Loïc m’a appelé le lendemain matin. Il m’a dit quelque chose que je n’oublierai jamais : « Si tu ne délègues pas, tu ne diriges pas. Tu fais juste le travail de quatre personnes, mal. » C’était brutal, mais c’était exactement ce que j’avais besoin d’entendre.
J’ai pris une décision radicale : pendant un mois, je n’allais traiter aucun dossier client directement. Tous les dossiers passeraient par un collaborateur, et je me limiterais à la supervision et à la validation finale. Un mois de sevrage forcé.
Ma méthode de délégation progressive
Ce mois de sevrage m’a appris que la délégation ne se fait pas d’un coup. Elle se construit progressivement, par paliers de confiance.
Palier 1 : la délégation supervisée. Je confie la tâche, je donne un cadre précis (objectif, délai, format attendu), et je revois le travail avant qu’il parte au client. C’est la phase d’apprentissage, pour le collaborateur comme pour moi.
Palier 2 : la délégation avec filet. Le collaborateur fait le travail et l’envoie au client, mais me met en copie. Je relis après coup, et je fais un retour si nécessaire. Le client voit le travail du collaborateur, mais je garde un œil.
Palier 3 : la délégation pleine. Le collaborateur gère le dossier en autonomie. Il me fait un point régulier, me sollicite sur les arbitrages importants, mais le travail est le sien de bout en bout. C’est l’objectif final.
Passer du palier 1 au palier 3 prend entre trois et six mois selon les profils. C’est long, mais c’est le prix de la confiance.
Ce que ça m’a coûté (et ce que ça m’a rapporté)
Déléguer m’a coûté quelques nuits blanches au début. La qualité a baissé temporairement sur certains dossiers. J’ai dû reprendre des choses, corriger des erreurs, avoir des conversations inconfortables. C’est le coût d’entrée de la délégation, et il faut l’accepter.
Mais ce que ça m’a rapporté est incomparablement supérieur. Du temps, d’abord. Du temps pour penser à la stratégie du cabinet, pour développer DAIRIA IA, pour rencontrer des prospects, pour écrire ces articles. Du temps pour vivre, aussi.
Et puis, la délégation m’a offert quelque chose d’inattendu : de la fierté. La fierté de voir un collaborateur gérer brillamment un dossier que j’aurais géré différemment, mais pas mieux. La fierté de voir l’équipe grandir et devenir capable de fonctionner sans moi au quotidien.
Les erreurs à ne pas commettre
En apprenant à déléguer, j’ai commis toutes les erreurs classiques. Les voici, pour vous éviter de les reproduire.
Erreur n°1 : déléguer sans expliquer le pourquoi. « Fais-moi cette note juridique » ne suffit pas. « Cette note sera présentée au comex du client mardi, ils doivent prendre une décision sur le plan social d’ici fin de mois, voici le contexte politique interne » — ça, c’est une vraie délégation.

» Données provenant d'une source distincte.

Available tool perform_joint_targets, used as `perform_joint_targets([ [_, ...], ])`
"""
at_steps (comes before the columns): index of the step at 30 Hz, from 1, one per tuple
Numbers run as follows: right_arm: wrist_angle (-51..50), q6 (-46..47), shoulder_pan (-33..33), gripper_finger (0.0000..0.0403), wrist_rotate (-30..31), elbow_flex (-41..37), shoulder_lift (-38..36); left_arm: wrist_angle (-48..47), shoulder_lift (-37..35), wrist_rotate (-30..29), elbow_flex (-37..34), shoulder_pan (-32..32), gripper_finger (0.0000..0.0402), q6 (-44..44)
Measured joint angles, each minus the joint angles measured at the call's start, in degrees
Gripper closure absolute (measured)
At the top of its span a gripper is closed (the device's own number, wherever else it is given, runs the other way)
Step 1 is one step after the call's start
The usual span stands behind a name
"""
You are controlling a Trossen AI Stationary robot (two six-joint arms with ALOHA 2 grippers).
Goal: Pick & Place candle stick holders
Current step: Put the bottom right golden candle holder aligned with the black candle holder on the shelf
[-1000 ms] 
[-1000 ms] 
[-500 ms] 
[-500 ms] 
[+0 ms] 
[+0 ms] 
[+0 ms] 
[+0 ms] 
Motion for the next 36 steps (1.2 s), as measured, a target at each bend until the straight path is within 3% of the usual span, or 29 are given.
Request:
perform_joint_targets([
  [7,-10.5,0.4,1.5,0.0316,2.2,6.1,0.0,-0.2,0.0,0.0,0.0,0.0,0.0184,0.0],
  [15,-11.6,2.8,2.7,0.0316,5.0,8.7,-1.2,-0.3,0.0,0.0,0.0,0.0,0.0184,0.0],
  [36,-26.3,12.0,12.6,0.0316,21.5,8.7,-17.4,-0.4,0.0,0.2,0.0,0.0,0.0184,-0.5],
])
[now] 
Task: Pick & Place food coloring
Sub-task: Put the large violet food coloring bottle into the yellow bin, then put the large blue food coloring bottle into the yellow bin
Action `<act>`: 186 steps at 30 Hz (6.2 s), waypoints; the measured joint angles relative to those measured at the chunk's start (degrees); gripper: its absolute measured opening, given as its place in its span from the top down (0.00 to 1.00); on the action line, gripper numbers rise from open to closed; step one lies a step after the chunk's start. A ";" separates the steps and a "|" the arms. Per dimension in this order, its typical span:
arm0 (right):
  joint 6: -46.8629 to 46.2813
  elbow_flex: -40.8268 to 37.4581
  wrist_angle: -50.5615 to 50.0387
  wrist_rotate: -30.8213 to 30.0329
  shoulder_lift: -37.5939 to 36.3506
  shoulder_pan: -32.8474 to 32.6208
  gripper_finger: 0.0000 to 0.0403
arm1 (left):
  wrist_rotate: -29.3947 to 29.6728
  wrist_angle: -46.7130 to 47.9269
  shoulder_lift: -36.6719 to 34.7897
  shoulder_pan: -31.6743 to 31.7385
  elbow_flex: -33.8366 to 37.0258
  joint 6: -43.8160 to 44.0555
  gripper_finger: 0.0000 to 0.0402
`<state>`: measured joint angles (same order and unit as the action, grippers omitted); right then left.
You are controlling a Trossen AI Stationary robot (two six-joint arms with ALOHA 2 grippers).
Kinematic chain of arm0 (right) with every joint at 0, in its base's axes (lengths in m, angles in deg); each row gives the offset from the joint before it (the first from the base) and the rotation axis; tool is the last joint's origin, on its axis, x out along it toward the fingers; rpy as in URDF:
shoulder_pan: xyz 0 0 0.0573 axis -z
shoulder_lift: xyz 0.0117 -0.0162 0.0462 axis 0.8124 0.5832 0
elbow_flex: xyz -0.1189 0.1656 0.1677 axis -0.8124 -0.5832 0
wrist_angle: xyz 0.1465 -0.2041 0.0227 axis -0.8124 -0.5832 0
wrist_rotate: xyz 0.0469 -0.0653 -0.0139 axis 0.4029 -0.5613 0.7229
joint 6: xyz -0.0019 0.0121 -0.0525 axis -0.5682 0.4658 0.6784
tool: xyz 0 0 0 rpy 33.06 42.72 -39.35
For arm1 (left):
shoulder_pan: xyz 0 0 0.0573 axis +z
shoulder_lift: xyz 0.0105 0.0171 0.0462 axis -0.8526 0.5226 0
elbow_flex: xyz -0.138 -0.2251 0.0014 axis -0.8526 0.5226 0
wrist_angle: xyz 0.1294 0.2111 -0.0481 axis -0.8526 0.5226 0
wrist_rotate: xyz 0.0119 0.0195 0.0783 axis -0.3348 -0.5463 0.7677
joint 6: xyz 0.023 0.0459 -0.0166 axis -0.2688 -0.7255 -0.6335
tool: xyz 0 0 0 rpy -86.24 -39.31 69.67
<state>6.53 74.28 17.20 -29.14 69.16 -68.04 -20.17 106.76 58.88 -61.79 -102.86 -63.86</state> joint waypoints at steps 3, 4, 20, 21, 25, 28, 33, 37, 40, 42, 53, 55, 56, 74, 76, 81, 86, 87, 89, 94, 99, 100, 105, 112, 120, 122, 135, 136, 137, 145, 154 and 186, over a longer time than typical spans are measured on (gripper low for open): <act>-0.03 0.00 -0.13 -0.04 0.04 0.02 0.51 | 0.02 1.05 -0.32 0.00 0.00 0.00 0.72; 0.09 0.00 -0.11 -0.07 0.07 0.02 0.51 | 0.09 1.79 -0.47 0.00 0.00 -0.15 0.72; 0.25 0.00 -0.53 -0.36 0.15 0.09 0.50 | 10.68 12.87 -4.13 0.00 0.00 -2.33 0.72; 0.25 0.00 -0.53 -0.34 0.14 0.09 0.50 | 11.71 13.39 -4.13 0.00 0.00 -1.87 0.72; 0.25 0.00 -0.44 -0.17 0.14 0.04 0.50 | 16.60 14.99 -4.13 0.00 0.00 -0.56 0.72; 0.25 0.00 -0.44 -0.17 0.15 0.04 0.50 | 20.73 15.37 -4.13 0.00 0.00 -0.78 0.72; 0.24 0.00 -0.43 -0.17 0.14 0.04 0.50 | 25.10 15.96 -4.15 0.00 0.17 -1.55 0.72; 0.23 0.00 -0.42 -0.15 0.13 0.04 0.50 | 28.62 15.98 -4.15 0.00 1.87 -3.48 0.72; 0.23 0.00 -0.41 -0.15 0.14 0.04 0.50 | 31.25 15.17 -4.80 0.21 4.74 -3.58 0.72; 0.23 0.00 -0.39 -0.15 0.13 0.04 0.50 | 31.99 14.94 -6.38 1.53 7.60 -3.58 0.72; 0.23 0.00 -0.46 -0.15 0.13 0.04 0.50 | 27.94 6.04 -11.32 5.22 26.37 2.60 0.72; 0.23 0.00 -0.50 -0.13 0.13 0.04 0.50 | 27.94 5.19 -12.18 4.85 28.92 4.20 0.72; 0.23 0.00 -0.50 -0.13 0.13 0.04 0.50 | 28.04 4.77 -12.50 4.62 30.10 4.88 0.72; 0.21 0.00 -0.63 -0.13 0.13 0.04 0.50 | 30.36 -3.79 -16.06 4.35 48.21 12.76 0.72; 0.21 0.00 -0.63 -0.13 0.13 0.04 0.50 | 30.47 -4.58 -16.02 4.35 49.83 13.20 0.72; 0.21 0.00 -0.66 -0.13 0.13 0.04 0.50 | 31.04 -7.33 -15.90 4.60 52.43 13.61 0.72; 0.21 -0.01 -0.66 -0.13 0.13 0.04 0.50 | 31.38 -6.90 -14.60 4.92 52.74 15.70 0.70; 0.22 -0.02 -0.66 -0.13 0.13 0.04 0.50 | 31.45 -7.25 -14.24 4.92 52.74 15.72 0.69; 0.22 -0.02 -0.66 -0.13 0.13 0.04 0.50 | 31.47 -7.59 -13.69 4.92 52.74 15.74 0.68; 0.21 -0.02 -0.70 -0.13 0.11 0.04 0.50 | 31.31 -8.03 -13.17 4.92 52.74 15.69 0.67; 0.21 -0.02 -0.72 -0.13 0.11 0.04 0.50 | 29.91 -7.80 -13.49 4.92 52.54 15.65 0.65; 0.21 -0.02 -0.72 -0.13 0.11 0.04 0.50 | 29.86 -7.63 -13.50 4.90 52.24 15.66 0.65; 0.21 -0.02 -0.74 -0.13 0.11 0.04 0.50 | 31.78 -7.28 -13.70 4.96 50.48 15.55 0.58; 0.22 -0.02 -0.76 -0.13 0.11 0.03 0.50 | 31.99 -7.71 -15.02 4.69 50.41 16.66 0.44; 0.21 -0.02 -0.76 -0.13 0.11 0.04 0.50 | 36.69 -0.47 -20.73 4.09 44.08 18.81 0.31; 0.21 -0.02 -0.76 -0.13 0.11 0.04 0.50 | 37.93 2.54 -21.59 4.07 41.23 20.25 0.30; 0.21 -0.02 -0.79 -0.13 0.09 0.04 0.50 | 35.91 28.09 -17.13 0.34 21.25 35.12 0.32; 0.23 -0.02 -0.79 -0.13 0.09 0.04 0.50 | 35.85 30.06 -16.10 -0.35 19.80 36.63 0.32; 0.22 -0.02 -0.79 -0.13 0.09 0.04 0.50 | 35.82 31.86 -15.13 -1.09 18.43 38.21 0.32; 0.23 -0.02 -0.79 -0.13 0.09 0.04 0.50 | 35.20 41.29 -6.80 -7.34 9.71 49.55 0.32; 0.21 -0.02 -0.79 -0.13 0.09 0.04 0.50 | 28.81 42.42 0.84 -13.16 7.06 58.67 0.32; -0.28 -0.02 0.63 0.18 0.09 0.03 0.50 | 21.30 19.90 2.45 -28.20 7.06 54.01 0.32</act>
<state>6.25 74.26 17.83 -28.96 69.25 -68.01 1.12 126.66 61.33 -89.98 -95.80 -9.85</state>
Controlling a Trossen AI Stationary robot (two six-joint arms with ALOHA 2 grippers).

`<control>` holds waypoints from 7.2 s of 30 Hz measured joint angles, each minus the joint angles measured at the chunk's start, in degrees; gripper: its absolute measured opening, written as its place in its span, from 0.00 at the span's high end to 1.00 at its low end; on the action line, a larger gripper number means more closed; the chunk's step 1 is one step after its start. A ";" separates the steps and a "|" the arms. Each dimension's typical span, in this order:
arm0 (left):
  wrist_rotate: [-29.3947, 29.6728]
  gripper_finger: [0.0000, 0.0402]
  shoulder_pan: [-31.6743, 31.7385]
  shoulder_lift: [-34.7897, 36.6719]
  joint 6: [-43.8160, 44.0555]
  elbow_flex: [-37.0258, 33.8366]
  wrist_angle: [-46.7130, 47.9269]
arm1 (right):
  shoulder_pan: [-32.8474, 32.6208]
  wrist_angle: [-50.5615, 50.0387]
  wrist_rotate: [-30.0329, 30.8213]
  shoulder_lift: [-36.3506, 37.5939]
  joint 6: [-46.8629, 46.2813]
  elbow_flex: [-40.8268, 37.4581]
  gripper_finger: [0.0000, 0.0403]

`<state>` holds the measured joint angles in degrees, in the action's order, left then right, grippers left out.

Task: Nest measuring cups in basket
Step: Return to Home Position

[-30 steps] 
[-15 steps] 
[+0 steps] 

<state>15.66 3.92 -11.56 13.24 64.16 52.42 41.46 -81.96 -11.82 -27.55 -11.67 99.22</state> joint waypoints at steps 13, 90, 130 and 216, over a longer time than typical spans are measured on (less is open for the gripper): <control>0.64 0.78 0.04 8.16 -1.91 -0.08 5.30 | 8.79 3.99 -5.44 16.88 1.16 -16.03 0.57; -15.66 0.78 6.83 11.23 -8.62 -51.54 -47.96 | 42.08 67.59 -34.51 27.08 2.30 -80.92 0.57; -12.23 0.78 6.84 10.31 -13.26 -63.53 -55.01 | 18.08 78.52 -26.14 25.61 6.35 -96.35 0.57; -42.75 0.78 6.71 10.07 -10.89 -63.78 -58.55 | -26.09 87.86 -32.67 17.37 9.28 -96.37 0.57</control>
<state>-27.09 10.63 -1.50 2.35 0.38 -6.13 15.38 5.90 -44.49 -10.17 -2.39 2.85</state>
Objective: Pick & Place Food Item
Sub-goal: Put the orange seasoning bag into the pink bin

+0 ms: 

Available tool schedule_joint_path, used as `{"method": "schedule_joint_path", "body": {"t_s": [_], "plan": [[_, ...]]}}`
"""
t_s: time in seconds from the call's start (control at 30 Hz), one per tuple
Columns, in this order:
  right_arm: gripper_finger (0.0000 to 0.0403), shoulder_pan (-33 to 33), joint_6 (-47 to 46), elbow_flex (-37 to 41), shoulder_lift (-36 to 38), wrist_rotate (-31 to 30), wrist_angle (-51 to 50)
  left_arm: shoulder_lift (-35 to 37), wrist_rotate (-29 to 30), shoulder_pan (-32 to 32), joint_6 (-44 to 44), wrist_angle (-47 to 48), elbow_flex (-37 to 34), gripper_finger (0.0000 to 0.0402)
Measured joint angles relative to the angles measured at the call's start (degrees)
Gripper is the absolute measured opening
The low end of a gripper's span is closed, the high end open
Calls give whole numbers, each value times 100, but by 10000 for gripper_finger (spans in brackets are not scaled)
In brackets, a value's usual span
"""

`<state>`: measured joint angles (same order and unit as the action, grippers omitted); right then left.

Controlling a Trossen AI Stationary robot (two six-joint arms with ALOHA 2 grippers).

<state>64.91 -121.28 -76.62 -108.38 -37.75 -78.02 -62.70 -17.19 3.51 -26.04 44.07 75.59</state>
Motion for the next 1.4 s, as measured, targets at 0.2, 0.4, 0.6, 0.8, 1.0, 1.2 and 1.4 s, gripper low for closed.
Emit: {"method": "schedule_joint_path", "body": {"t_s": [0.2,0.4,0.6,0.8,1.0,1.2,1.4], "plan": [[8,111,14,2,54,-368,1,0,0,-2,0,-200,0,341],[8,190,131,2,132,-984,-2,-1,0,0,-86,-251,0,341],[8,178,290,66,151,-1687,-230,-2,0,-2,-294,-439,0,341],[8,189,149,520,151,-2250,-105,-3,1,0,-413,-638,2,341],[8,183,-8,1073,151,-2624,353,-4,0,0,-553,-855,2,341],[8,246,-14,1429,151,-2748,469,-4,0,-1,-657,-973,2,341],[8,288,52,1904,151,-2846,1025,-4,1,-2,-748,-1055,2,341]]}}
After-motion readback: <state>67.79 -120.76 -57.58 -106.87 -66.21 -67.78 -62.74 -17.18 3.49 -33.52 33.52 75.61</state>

Erreur n°2 : reprendre la tâche à la première difficulté. Quand un collaborateur galère, la tentation est de reprendre le dossier « parce que ça ira plus vite ». C’est vrai à court terme. C’est catastrophique à long terme, parce que le collaborateur n’apprend rien et vous ne déléguez jamais.
Erreur n°3 : déléguer le quoi mais pas le comment. Si vous déléguez une tâche mais imposez chaque étape de sa réalisation, vous ne déléguez pas. Vous dictez. Laissez les gens trouver leur propre chemin vers le résultat. Vous serez surpris de la créativité qu’ils déploient quand on leur en laisse l’espace.
Aujourd’hui, je délègue environ 70% de ce qui passait par moi il y a un an. DAIRIA tourne mieux, et je respire mieux. C’est probablement la meilleure décision managériale que j’aie prise.